Keep to one stretch of the data below, the lines from the one with "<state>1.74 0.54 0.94" up to and including the one with "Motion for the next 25", and return that stretch exactly.

(Stored entries)
************

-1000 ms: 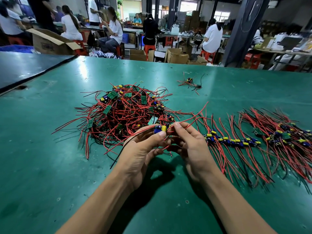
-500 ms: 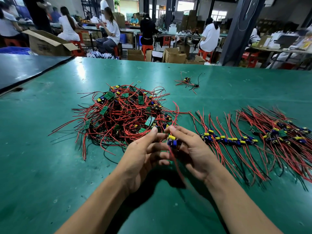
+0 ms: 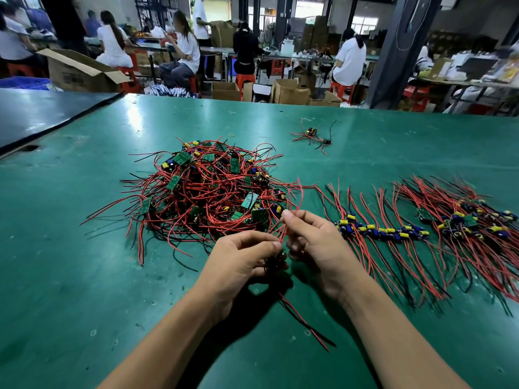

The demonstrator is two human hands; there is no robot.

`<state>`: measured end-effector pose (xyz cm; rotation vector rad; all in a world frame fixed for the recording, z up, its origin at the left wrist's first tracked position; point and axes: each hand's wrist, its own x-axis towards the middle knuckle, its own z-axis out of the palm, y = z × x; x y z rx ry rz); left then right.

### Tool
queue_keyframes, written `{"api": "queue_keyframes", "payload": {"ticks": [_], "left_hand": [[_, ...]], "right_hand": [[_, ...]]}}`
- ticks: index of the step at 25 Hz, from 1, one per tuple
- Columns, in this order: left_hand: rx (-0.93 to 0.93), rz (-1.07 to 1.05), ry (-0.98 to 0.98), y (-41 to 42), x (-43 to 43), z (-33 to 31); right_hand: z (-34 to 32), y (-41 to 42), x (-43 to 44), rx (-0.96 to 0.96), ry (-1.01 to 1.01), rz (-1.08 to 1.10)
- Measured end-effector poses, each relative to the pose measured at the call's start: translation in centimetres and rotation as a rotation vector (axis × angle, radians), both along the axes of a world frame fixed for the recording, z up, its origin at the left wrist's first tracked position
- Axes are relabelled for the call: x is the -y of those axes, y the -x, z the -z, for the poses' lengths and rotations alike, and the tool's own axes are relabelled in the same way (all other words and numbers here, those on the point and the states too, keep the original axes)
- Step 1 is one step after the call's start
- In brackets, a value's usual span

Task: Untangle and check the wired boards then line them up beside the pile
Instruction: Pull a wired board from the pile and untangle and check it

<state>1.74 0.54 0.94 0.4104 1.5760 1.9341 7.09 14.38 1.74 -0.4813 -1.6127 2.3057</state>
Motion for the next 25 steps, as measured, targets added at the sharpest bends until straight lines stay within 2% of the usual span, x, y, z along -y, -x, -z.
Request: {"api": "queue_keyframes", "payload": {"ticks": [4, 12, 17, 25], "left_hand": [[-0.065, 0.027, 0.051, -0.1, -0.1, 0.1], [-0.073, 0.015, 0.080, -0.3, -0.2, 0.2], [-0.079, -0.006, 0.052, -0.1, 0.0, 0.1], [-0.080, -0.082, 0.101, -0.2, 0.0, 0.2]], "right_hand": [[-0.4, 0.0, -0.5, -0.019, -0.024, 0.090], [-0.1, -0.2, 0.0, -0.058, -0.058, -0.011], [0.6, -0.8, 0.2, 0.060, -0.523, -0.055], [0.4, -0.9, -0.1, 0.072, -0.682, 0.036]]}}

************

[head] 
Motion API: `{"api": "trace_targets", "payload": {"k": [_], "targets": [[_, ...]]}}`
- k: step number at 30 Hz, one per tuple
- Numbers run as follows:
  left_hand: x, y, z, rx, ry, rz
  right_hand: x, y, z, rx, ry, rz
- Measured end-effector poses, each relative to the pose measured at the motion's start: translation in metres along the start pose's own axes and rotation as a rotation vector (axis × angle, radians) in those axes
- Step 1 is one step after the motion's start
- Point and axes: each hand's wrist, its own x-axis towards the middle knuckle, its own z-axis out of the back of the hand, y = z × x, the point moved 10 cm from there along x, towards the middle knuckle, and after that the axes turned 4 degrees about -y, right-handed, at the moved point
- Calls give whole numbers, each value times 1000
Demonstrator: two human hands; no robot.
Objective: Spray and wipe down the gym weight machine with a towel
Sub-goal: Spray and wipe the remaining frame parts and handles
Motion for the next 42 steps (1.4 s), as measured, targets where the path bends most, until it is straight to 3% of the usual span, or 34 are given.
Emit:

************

Completed exercise:
<state>1.74 0.54 0.94 0.4104 1.5760 1.9341 7.09 14.38 1.74 -0.4813 -1.6127 2.3057</state>
Motion for the next 25 steps, as measured, targets added at the sharpest bends until straight lines stay within 2% of the usual span, x, y, z along -y, -x, -z.

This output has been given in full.